Es könnte ein schönes Bild sein.
Draußen herrscht Eiseskälte. Die kahlen Bäume zeichnen einsam ihre Schriften in den grau-weißen Himmel. Filigraner Frost verziert vergessenes Laub. Meisen, Rotkehlchen und Eichhörnchen streiten um die Futterstelle. Vielleicht liegt auch Schnee, weiß und knirschend. Im Inneren des Hauses wird in wohliger Wärme geschrieben, Seite um Seite, während Wolken und Nacht von dem goldenen Licht der Schreibtischlampe fröhlich und umschmeichelnd durchbrochen werden.

An diesen Tagen, an denen das Thermometer im Münsterland sich hartnäckig an die Null-Grad-Marke klammert, versuche ich oft, mir dieses Klischee vorzustellen. Ich weiß noch, dass ich es gelebt habe. Es scheint mir unendlich lange her zu sein. Gerade die Kälte machte in jener Zeit die Arbeit leicht – fühlte ich mich doch hinter der Festung meines Schreibtischs geschützt und geborgen.

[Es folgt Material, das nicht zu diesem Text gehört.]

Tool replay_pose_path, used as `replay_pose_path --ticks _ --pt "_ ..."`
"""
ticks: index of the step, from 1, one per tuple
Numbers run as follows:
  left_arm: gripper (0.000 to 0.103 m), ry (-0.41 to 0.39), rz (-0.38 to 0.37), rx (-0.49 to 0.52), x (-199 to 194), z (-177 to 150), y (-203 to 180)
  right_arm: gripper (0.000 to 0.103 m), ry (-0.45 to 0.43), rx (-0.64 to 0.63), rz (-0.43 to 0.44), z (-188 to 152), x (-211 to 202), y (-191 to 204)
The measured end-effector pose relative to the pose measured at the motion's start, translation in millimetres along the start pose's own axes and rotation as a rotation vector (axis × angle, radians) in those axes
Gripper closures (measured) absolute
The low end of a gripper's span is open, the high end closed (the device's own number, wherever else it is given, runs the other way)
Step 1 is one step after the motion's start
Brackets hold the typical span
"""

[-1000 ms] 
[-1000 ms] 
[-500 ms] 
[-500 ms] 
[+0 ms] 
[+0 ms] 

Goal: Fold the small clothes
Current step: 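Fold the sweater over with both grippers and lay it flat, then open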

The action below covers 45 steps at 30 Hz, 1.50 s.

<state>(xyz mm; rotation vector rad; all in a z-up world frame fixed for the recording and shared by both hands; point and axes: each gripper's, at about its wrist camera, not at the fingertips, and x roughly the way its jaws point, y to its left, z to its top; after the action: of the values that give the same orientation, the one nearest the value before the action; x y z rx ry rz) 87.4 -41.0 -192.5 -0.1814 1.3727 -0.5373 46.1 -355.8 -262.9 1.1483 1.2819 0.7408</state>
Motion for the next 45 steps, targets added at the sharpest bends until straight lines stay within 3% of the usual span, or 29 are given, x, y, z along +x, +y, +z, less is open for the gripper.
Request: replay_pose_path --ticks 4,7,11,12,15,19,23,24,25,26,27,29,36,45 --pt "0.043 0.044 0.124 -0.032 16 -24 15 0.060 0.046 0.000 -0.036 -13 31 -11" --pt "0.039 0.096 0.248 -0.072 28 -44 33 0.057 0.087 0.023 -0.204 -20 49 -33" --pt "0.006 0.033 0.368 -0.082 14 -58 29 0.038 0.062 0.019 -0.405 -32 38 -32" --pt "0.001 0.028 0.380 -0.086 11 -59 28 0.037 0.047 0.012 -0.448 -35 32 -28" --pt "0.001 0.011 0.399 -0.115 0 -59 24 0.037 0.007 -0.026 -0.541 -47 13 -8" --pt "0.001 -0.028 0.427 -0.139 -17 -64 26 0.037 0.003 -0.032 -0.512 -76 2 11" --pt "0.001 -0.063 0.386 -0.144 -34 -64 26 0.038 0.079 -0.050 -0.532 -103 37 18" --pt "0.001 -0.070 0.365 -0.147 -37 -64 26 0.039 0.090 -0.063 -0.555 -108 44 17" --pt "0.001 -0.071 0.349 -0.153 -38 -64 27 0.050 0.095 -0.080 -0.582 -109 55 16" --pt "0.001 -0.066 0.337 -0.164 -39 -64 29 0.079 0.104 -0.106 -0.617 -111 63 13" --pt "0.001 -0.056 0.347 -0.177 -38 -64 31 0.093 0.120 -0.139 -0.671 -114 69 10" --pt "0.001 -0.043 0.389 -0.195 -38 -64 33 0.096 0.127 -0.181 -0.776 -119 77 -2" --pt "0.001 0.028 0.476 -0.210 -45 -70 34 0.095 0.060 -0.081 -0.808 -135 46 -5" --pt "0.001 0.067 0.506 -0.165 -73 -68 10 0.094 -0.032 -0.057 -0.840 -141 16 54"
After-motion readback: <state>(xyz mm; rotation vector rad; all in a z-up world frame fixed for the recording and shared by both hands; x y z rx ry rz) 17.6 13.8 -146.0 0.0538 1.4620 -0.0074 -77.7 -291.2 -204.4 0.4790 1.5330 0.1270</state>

Es ist anders geworden. In den Räumen dessen, was eine Wohnung sein möchte, ist der Winter der größte Feind der Produktivität. Es ist nicht so, dass ich nicht arbeite. Aber es ist ein zerhackter und mürrischer Vorgang. Zu zahlreich sind die Ablenkungen, die mit dem Versuch einhergehen, der Witterung standzuhalten, ja, sie irgendwie zu überleben: Der ständige Gang zum Heizkörper in der Hoffnung, zumindest für eine Minute so etwas wie Wärme zu spüren, die kältesteifen Finger, der verspannungsbedingte Muskelkater, die wiederholte Zubereitung von wärmenden Getränken unterbrechen den Schreibfluss immer wieder aufs Neue. Mitten in einem Text werden die Gedanken vom eisigen Durchzug erfasst, der bissig durch das Mauerwerk dringt. Schlechte Laune schleicht sich mit ihm herein.
Der Winter scheint ein einziger langer Tunnel. Und das Ende ist noch so weit …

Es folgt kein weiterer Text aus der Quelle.